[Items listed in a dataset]
=== Begin Enclosure ===

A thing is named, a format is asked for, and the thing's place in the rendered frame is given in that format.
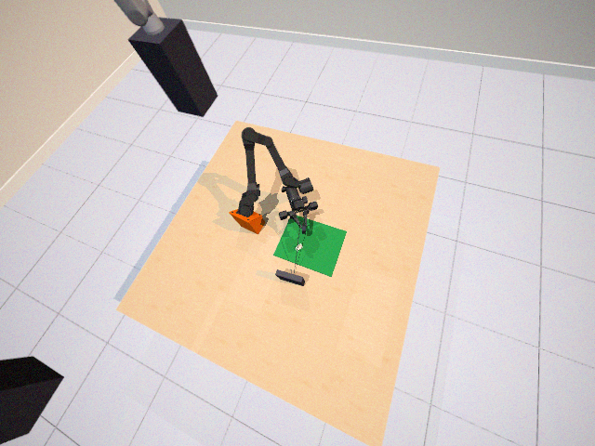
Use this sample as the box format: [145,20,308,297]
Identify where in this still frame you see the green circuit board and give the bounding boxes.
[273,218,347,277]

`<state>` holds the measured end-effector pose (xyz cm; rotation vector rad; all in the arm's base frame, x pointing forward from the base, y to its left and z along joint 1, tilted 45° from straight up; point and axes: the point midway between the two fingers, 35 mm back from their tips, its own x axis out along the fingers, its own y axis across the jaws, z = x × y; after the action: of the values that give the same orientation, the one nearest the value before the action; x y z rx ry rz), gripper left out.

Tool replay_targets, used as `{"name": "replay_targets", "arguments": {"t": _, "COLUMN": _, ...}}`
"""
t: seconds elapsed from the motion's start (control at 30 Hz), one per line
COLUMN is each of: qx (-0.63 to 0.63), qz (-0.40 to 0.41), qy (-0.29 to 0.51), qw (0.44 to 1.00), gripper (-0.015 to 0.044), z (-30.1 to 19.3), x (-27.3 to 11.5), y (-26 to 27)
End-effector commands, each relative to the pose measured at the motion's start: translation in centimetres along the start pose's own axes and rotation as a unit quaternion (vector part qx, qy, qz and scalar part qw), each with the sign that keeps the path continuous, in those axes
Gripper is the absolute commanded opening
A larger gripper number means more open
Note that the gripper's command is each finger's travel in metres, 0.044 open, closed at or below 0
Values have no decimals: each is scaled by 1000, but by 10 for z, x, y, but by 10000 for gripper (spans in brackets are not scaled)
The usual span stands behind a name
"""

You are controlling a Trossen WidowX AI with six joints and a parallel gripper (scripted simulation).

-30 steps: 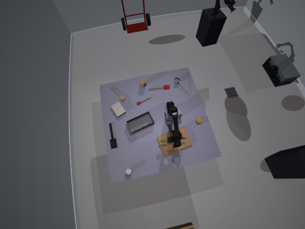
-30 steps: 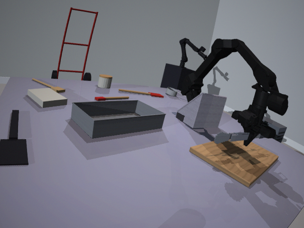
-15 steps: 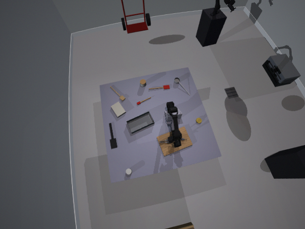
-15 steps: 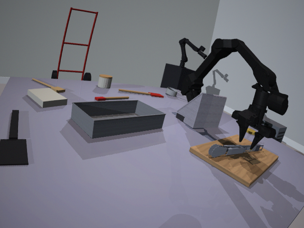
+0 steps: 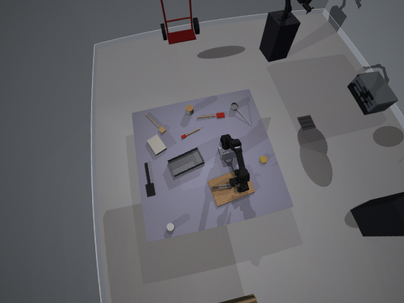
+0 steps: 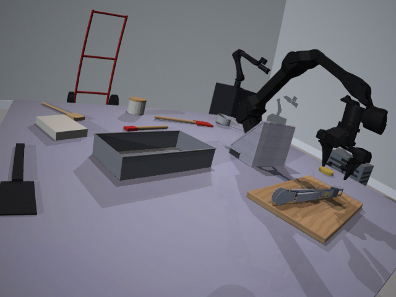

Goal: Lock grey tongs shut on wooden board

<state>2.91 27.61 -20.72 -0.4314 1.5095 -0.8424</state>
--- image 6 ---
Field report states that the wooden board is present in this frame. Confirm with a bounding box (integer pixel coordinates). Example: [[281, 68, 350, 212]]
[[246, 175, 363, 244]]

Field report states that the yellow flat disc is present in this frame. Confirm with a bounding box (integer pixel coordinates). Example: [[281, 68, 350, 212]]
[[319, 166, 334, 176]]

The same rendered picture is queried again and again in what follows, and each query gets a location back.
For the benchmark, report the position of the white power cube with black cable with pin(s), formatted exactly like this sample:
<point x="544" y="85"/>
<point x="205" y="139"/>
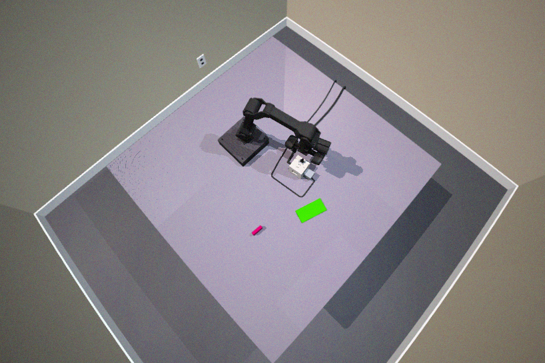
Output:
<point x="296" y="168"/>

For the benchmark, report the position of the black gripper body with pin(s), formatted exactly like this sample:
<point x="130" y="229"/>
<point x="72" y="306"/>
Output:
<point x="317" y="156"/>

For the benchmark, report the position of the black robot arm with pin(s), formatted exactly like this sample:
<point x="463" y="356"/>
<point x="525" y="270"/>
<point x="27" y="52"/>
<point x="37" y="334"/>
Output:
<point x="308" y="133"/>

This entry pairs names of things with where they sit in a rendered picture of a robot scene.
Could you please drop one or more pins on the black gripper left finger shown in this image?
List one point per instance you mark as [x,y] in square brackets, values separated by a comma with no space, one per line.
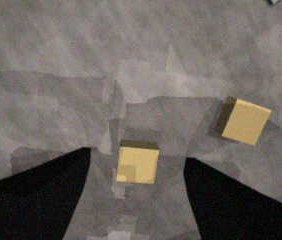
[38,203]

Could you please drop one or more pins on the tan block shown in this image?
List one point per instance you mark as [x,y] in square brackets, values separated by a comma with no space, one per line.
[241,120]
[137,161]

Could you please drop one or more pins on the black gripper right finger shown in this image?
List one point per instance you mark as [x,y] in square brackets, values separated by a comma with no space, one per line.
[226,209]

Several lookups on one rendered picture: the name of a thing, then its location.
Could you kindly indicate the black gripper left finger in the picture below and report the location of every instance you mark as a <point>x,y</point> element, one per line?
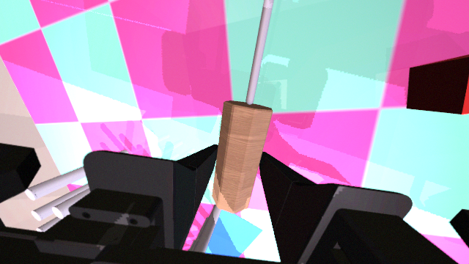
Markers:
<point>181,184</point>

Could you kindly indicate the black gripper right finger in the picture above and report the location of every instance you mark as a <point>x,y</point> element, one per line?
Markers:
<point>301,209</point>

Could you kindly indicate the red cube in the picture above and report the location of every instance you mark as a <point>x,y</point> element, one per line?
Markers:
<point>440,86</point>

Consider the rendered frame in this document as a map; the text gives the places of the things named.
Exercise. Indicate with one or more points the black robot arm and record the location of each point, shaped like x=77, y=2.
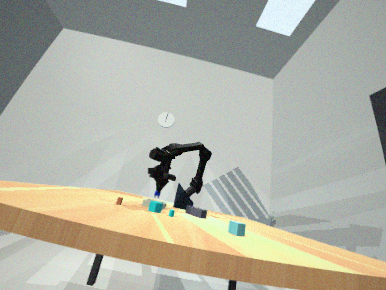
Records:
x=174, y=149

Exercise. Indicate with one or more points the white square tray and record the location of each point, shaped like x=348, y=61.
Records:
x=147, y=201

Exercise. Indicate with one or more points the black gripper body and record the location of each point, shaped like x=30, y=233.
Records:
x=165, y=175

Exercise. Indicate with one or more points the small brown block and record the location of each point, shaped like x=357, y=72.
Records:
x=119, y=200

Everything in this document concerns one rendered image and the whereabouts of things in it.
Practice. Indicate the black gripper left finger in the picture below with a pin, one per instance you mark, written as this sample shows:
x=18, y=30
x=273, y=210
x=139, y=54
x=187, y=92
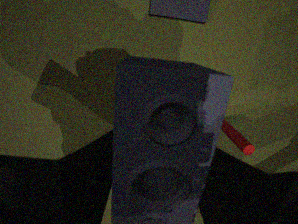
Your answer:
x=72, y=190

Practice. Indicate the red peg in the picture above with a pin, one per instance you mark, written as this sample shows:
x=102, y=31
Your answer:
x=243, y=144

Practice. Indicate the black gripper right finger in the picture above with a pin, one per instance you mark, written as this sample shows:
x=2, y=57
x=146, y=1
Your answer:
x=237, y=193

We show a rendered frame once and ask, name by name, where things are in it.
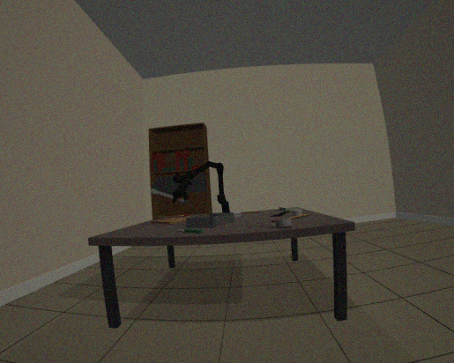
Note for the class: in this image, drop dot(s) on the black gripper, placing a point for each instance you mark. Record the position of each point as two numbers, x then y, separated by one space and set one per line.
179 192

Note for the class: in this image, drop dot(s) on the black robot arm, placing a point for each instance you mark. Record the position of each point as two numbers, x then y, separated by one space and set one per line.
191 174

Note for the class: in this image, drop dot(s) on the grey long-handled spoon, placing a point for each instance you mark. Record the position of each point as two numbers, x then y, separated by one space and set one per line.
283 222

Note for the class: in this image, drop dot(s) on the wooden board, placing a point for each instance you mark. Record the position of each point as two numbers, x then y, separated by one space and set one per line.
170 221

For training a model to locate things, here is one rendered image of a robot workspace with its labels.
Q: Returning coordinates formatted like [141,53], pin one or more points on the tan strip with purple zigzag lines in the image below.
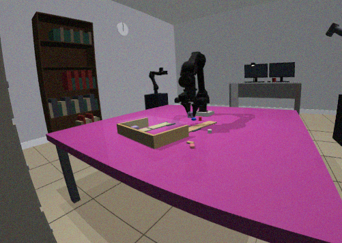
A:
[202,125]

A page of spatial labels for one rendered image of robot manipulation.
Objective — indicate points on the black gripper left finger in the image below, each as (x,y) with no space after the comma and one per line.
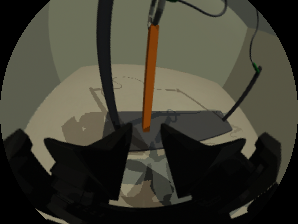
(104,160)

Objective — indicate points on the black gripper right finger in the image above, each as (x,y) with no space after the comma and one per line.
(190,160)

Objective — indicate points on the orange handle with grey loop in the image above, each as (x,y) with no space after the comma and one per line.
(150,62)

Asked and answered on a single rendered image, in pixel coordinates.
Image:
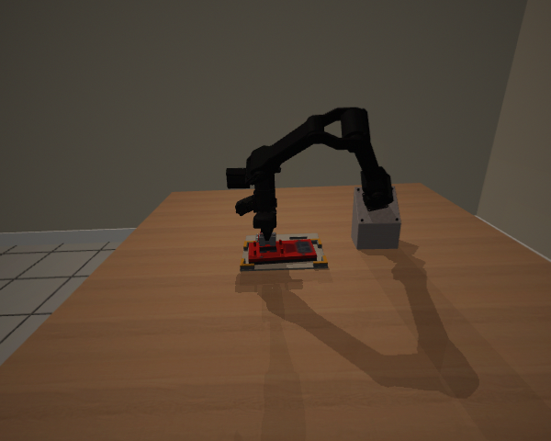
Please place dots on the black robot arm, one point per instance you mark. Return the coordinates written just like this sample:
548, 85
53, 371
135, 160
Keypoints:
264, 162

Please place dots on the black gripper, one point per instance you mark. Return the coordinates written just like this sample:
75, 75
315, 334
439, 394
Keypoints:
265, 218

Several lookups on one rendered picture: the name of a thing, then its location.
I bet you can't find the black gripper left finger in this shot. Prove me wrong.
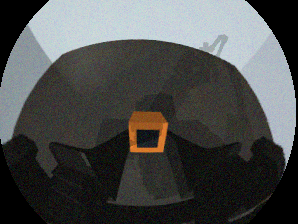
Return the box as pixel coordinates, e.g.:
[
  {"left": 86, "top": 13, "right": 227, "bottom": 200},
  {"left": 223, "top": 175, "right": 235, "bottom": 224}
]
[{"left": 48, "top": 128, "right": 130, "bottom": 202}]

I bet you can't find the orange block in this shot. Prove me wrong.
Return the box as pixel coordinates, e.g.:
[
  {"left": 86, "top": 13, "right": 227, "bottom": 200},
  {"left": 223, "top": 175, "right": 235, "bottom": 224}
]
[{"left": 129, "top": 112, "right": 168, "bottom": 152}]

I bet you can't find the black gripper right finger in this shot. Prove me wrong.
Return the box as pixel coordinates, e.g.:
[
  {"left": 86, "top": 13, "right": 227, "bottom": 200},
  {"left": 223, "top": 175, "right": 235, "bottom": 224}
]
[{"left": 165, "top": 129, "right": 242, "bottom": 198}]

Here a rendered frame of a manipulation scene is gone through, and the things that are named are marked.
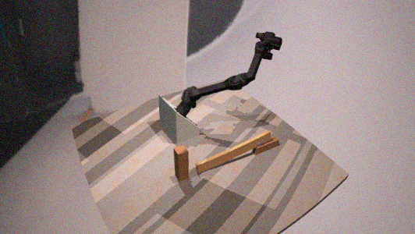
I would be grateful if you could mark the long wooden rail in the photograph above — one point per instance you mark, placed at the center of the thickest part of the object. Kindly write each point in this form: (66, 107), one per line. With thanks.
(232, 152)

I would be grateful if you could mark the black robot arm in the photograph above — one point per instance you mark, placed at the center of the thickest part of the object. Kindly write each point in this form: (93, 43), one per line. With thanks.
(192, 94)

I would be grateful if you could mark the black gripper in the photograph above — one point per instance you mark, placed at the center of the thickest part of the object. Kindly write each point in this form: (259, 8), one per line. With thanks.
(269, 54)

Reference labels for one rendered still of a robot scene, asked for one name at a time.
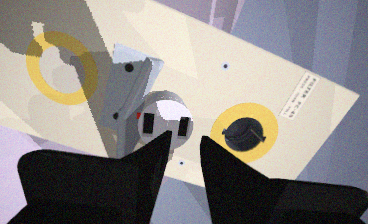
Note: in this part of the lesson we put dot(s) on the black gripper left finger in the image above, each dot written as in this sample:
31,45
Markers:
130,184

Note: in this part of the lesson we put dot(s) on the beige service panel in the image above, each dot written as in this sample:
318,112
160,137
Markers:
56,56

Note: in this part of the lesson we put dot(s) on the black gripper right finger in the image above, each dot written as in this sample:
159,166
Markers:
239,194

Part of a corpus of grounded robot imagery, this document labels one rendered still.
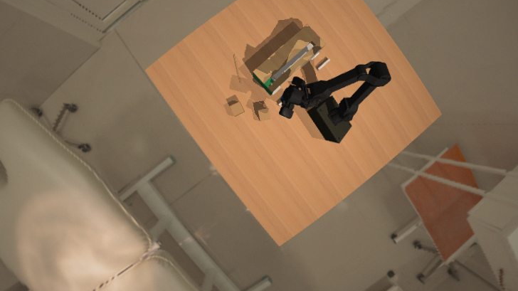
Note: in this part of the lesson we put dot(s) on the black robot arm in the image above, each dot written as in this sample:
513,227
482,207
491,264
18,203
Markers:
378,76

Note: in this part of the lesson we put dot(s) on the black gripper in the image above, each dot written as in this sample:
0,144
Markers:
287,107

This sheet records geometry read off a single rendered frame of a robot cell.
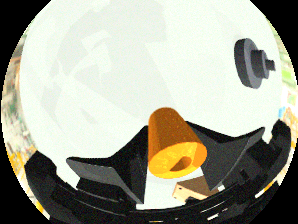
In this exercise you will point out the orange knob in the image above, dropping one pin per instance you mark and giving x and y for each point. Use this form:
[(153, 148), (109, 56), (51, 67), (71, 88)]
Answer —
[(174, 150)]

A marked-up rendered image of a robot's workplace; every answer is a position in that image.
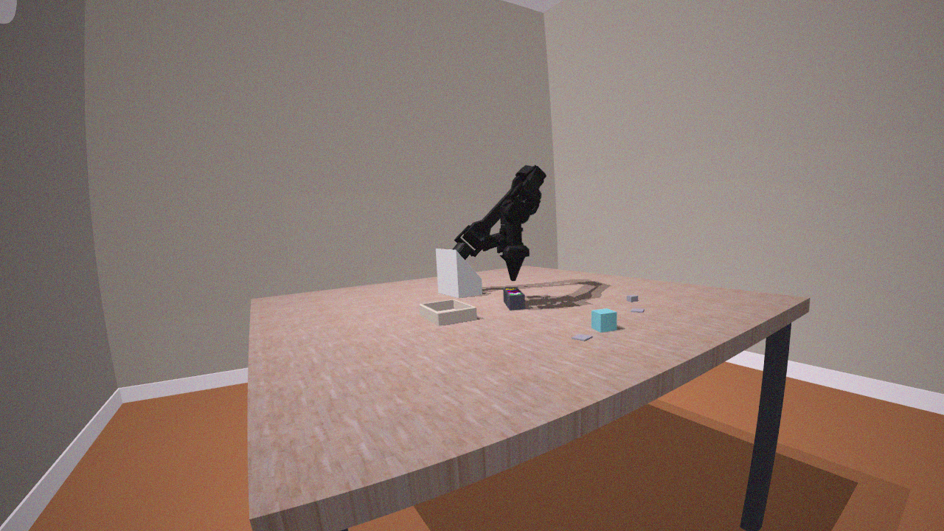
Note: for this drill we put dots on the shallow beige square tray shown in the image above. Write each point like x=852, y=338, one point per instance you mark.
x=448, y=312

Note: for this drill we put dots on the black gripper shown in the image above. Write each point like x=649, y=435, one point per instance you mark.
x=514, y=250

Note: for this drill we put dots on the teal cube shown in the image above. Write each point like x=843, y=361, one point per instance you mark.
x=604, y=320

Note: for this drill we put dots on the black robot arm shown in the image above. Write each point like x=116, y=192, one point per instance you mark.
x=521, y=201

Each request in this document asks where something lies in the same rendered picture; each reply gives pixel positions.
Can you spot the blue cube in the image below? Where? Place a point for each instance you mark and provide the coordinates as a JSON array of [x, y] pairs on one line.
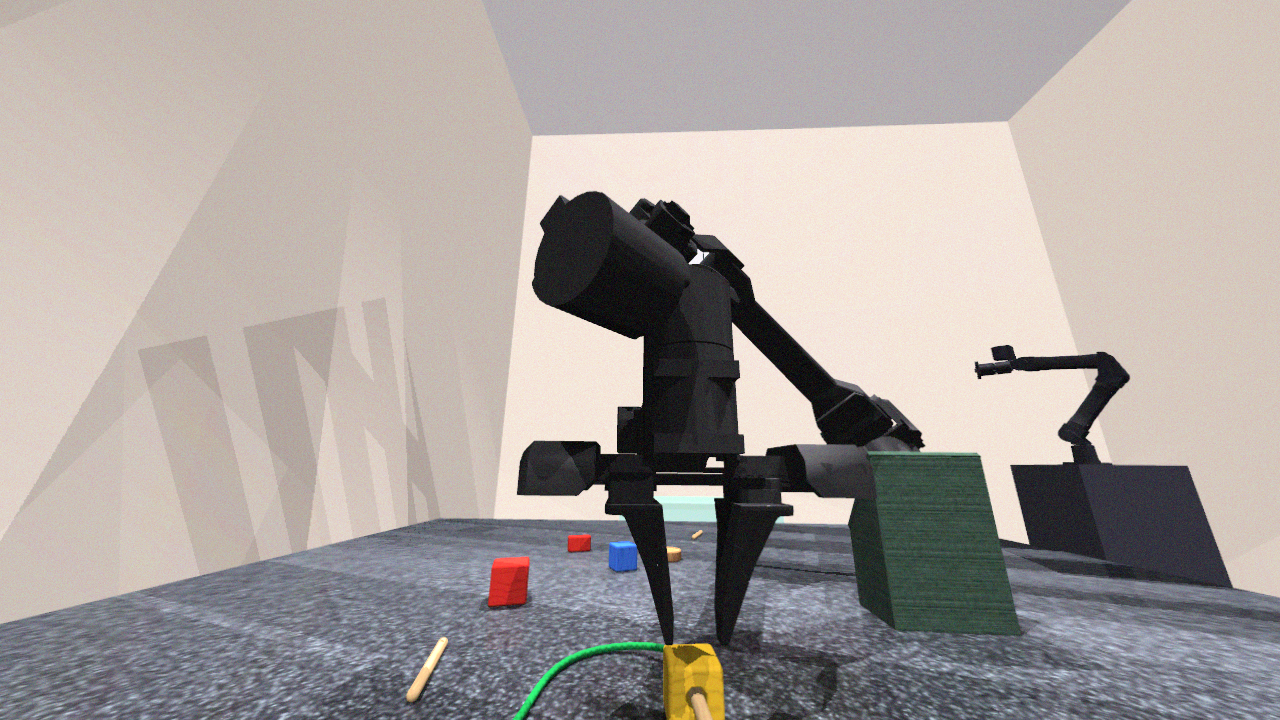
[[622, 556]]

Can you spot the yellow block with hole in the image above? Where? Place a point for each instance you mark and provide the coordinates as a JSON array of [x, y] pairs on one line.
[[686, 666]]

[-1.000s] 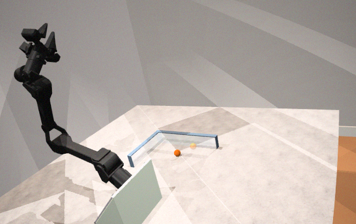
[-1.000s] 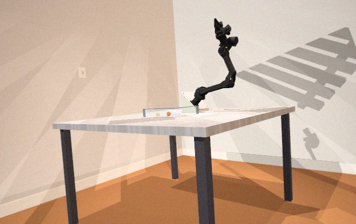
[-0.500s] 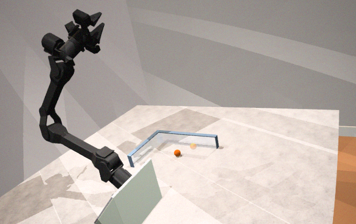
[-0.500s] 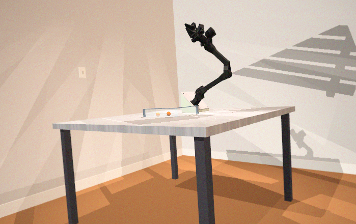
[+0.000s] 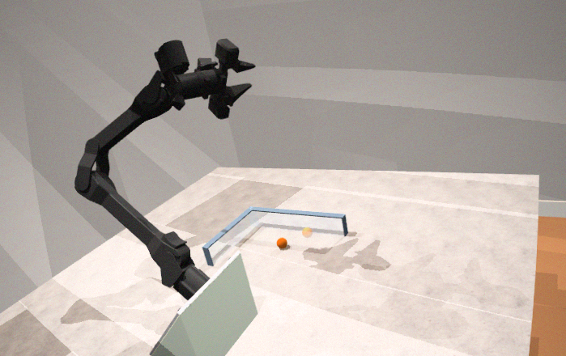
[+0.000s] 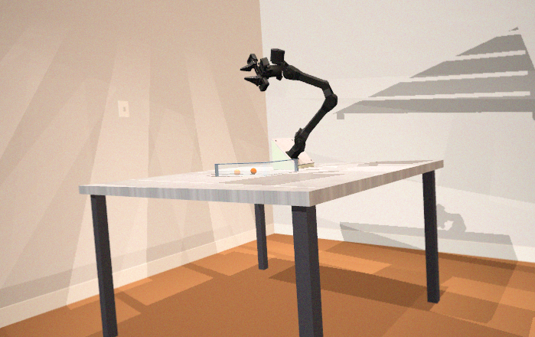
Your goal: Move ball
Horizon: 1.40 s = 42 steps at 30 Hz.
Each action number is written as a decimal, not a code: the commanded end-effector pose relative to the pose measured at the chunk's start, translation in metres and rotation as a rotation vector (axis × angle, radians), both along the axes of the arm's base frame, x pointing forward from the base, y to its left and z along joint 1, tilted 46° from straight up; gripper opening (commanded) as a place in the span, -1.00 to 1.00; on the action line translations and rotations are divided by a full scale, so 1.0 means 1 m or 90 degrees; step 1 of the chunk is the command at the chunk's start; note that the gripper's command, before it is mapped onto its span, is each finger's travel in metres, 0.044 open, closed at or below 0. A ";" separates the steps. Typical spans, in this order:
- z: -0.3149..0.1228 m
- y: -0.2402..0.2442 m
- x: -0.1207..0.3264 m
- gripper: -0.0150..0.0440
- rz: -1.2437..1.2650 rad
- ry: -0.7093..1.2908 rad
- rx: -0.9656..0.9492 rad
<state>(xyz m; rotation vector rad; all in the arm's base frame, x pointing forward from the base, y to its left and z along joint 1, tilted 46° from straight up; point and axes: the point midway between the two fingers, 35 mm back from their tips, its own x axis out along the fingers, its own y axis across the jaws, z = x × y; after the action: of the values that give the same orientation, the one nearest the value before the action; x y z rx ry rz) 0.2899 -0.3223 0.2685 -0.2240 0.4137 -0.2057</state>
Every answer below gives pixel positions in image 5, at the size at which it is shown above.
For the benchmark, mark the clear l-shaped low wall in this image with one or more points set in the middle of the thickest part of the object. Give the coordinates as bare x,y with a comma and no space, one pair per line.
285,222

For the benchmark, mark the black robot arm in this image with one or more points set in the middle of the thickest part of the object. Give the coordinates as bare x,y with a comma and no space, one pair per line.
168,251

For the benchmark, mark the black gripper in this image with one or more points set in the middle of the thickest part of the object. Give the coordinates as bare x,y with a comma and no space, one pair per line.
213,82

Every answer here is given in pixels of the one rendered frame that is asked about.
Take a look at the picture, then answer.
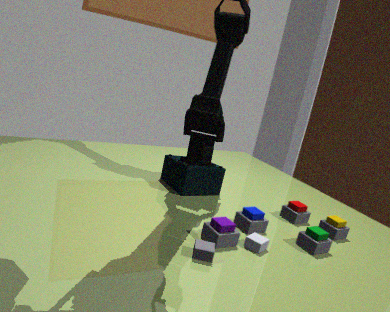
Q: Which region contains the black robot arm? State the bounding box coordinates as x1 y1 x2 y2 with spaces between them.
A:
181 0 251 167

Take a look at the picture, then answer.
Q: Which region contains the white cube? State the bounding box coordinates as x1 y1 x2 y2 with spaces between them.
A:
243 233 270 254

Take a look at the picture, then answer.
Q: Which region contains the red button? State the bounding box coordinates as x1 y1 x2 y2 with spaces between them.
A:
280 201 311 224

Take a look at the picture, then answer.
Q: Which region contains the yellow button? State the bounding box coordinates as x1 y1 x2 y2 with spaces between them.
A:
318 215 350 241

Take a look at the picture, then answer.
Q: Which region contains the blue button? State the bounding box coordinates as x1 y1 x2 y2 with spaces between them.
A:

=== End Enclosure ===

Exercise prompt —
Go through the entries above and copy every line containing "midway".

Answer to this problem —
`<state>` holds the measured end-effector pose (xyz cm; rotation vector rad; all in the arm's base frame, x pointing forward from the base, y to its left and z along joint 1, tilted 45° from straight up; point and axes: the point midway between the two fingers, 35 mm back from their tips, its own x axis out along the fingers, its own y axis across the jaws, z = x × y; after the action: of the values that give the same orientation, the one nearest the value before the action; x y z rx ry rz), gripper left out.
<state>(xyz m; rotation vector rad; all in the arm's base frame, x pointing forward from the base, y to its left and z along joint 1, tilted 46° from straight up; point and axes: the point midway between the two fingers, 35 mm back from their tips, its own x axis out along the fingers, its own y axis across the jaws, z = x × y; after the action: of the values that give the same orientation, the one nearest the value before the action; x y z rx ry rz) 0.2899 -0.3223 0.2685 -0.2240 0.4137 -0.2057</state>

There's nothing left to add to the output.